The `competence-kg-rdf.ipynb` notebook contains the code to construct the knowledge graph and to inspect and query the it. An in-memory database is instantiated using the [RDFLib](https://pypi.org/project/rdflib/) library and the CSV files in the `data` folder. In this case, the `*-iri.csv` files are considered instead of the `assignment.csv` and `competences.csv` files. Indeed, we leverage the SKOS vocabulary describing the DigComp framework (already [available online](http://publications.europa.eu/resource/dataset/digital-competence-framework)) to enrich the company's graph without having to instantiate from the CSV all the data about the competences.
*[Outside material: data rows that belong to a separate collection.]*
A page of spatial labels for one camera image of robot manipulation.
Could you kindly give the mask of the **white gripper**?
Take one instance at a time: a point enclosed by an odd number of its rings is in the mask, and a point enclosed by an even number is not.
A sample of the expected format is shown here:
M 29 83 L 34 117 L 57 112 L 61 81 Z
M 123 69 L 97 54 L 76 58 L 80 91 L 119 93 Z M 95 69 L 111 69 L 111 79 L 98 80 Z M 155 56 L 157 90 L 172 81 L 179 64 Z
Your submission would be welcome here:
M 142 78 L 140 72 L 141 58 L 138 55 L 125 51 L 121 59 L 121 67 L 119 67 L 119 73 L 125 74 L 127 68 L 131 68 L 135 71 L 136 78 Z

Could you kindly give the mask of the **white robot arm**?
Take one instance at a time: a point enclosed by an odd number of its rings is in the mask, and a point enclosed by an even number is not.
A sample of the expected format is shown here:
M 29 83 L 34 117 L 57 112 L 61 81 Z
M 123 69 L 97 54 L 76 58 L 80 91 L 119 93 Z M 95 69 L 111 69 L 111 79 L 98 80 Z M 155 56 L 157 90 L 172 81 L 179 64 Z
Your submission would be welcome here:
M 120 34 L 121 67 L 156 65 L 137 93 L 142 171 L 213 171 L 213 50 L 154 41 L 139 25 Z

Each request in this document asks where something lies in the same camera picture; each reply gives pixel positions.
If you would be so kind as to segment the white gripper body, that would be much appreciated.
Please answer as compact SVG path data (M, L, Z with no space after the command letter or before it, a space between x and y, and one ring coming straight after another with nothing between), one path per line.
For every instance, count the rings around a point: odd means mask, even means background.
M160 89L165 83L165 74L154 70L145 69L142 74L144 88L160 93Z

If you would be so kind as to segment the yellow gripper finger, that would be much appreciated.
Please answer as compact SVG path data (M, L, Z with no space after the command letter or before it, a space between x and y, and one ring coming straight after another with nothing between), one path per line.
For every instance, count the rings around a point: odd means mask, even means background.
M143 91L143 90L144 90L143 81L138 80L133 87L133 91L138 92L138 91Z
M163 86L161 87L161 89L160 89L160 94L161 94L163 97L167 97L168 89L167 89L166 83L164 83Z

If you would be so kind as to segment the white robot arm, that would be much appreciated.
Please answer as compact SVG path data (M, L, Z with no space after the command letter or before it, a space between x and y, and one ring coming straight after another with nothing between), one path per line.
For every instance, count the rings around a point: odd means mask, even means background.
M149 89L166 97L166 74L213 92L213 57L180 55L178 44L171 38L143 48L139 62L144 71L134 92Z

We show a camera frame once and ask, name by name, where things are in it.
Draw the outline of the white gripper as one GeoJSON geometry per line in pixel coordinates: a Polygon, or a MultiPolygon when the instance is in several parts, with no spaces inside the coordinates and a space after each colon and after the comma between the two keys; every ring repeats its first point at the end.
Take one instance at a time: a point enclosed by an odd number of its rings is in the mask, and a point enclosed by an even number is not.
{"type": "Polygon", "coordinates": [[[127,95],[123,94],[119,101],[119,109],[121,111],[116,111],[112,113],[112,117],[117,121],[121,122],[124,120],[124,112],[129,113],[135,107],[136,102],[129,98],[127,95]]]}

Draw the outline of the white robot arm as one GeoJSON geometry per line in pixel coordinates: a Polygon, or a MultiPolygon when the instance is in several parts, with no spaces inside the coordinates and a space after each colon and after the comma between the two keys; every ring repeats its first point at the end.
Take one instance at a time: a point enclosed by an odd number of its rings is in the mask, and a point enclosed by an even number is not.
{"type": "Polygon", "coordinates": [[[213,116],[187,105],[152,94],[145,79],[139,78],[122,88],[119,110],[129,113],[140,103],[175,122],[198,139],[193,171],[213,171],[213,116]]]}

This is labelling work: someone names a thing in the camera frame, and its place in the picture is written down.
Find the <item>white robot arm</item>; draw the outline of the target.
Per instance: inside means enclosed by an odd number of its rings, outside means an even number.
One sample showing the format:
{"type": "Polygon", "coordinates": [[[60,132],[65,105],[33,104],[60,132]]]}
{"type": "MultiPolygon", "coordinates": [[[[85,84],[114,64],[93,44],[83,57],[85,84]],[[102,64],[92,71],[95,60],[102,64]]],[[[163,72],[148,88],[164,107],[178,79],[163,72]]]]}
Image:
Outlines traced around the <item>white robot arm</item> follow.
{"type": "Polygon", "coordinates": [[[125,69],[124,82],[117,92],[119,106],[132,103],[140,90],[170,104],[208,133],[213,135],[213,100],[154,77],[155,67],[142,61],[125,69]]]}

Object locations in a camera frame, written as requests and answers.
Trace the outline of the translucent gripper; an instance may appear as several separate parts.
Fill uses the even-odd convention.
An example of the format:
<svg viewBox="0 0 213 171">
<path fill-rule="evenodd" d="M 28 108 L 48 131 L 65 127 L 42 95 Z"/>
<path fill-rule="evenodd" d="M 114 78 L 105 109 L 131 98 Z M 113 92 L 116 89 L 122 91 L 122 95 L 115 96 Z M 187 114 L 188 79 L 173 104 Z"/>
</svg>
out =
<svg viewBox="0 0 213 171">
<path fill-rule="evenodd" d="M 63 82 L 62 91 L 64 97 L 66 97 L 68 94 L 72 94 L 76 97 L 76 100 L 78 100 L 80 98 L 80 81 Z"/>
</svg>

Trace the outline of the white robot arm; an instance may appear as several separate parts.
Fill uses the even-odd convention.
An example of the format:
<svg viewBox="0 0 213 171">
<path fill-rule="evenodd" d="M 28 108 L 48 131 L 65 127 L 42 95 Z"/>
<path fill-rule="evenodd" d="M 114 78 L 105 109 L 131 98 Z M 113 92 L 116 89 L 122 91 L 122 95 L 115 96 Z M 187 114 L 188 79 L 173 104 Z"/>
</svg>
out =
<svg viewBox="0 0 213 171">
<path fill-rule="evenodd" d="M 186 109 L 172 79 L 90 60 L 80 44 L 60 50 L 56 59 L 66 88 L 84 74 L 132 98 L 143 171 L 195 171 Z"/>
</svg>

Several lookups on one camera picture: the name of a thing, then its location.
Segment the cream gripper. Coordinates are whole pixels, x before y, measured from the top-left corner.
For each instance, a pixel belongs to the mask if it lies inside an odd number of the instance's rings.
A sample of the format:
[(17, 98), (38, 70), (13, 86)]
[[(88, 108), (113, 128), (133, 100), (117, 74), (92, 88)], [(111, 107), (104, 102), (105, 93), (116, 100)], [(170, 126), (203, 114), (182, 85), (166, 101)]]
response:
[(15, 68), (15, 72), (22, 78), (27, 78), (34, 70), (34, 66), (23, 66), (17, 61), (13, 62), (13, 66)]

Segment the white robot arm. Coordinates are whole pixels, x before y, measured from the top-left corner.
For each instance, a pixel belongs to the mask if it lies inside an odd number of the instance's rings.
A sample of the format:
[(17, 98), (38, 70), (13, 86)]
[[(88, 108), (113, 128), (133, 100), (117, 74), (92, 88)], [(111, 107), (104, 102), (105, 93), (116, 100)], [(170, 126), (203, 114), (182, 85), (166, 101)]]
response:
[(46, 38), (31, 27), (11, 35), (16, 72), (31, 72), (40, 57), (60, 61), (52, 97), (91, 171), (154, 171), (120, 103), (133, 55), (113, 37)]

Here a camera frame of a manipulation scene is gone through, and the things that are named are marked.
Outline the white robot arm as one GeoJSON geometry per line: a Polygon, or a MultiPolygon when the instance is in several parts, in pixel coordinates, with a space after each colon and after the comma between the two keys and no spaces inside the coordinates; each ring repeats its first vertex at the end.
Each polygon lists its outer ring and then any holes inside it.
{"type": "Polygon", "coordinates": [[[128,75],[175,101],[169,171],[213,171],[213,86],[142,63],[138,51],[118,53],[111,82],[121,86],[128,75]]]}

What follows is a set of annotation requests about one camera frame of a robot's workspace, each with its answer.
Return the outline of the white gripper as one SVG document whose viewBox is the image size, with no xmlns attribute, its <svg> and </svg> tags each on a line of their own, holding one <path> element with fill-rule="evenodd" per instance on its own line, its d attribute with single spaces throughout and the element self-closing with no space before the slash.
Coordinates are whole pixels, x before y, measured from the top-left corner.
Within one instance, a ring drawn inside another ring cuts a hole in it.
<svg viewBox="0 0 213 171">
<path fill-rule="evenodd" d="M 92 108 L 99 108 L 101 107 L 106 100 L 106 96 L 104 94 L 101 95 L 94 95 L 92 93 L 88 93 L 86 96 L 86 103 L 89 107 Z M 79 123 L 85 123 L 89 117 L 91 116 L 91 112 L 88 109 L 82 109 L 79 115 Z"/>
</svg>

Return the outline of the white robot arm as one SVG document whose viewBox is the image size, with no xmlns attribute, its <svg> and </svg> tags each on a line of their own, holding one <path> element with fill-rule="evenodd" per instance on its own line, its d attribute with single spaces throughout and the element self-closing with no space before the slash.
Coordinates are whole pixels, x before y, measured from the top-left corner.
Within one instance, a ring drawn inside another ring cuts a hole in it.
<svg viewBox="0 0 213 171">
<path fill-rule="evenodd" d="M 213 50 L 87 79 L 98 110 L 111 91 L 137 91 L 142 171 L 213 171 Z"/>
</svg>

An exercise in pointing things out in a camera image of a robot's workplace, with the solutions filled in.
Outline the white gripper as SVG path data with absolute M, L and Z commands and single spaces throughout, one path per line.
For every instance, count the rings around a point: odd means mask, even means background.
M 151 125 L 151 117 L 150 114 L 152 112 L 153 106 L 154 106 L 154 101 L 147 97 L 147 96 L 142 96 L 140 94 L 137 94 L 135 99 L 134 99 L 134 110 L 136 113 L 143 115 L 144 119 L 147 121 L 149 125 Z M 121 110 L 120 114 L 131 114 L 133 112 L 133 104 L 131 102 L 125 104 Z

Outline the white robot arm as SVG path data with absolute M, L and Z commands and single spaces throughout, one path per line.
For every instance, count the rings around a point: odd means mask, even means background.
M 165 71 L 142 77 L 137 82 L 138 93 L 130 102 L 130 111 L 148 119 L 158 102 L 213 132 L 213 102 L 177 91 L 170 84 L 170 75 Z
The mappings from the CSV files to the ontology are defined using YARRRML, compiled to RML using the [yatter](https://github.com/oeg-upm/yatter) tool and executed using the [morph-kgc](https://github.com/morph-kgc/morph-kgc) processor. The mappings are available in `mappings` folder. The `SPARQL` language is used to query the database.

The generated RDF graphs are serialised in the Turtle format and saved in the `rdf` folder together with a dump of the DigComp SKOS vocabulary.

## LangChain QA
The `competence-kg-langchain.ipynb` notebook provides the code to execute QA (i.e., natural language querying) over the three databases leveraging the `langchain` library and the OpenAI GPT models. The `SQLDatabaseChain`, `GraphCypherQAChain`, `GraphSPARQLQAChain` are used in the code.
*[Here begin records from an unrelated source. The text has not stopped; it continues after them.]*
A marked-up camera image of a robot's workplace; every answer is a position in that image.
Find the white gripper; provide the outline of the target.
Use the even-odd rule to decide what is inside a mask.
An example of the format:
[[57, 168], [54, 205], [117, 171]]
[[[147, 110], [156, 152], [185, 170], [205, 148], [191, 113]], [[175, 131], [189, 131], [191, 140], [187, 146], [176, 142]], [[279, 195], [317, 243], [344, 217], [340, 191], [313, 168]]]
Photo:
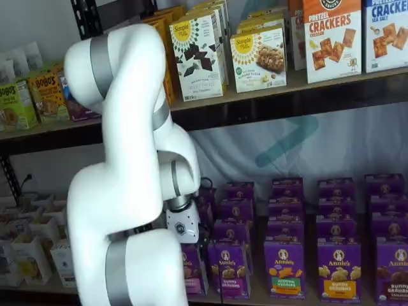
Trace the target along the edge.
[[200, 254], [207, 255], [211, 229], [200, 223], [198, 210], [194, 203], [179, 212], [167, 210], [166, 226], [175, 234], [179, 243], [195, 244], [198, 242]]

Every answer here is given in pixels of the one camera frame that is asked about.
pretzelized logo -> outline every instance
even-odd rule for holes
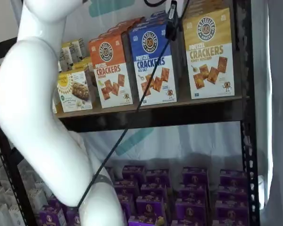
[[[158,46],[157,36],[153,32],[146,32],[142,37],[142,47],[147,53],[153,53]]]
[[[100,57],[103,61],[110,61],[113,57],[113,49],[112,46],[108,42],[103,42],[100,45]]]
[[[211,40],[216,32],[216,25],[212,18],[204,17],[197,25],[197,34],[199,38],[203,41]]]

teal logo on backdrop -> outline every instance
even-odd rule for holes
[[[101,16],[122,8],[132,6],[135,0],[91,0],[89,15],[91,17]]]

yellow cracker box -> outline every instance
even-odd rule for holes
[[[191,98],[234,96],[229,8],[183,22]]]

purple box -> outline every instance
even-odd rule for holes
[[[220,170],[220,185],[247,187],[247,176],[243,171],[237,170]]]
[[[215,215],[217,218],[227,218],[231,220],[249,219],[249,207],[247,202],[217,200],[215,204]]]
[[[117,194],[118,200],[121,203],[121,206],[126,215],[126,221],[130,218],[131,215],[135,214],[135,206],[132,194]]]
[[[141,195],[136,199],[137,212],[145,216],[156,215],[158,226],[166,226],[166,212],[162,196]]]
[[[44,226],[66,226],[65,216],[60,207],[43,206],[40,210],[40,218]]]
[[[77,207],[67,207],[67,211],[66,211],[66,221],[72,222],[75,219],[75,216],[78,214],[78,209]]]
[[[136,179],[138,186],[146,182],[146,169],[144,166],[124,166],[122,174],[124,179]]]
[[[173,220],[171,226],[203,226],[203,222],[198,219]]]
[[[136,199],[140,190],[135,180],[118,180],[114,182],[114,189],[118,194],[133,194],[133,197]]]
[[[177,198],[175,207],[178,219],[196,218],[207,225],[207,210],[203,197]]]
[[[48,205],[52,206],[52,207],[57,207],[57,208],[61,208],[63,210],[64,216],[66,215],[67,212],[67,206],[64,205],[63,203],[61,203],[56,196],[52,195],[49,199],[48,199]]]
[[[212,226],[248,226],[248,220],[231,220],[228,218],[213,219]]]
[[[144,216],[141,214],[130,216],[129,226],[156,226],[156,216]]]
[[[199,167],[183,168],[184,184],[205,184],[208,186],[208,169]]]
[[[246,189],[243,187],[218,186],[217,198],[220,200],[248,201]]]

purple macaroni box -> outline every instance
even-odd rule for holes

A `credentials.json` file should be provided in the main folder with a valid key for the OpenAI API.

```
{
"OPENAI_API_KEY": "PUT_HERE_YOUR_KEY"
}
```

## Contributing

Before contributing, please read carefully, complete and sign our [Contributor Licence Agreement](https://github.com/cefriel/contributing/blob/main/contributor-license-agreement.pdf).

When contributing to this repository, please first discuss the change you wish to make via issue or any other available method with the repository's owners.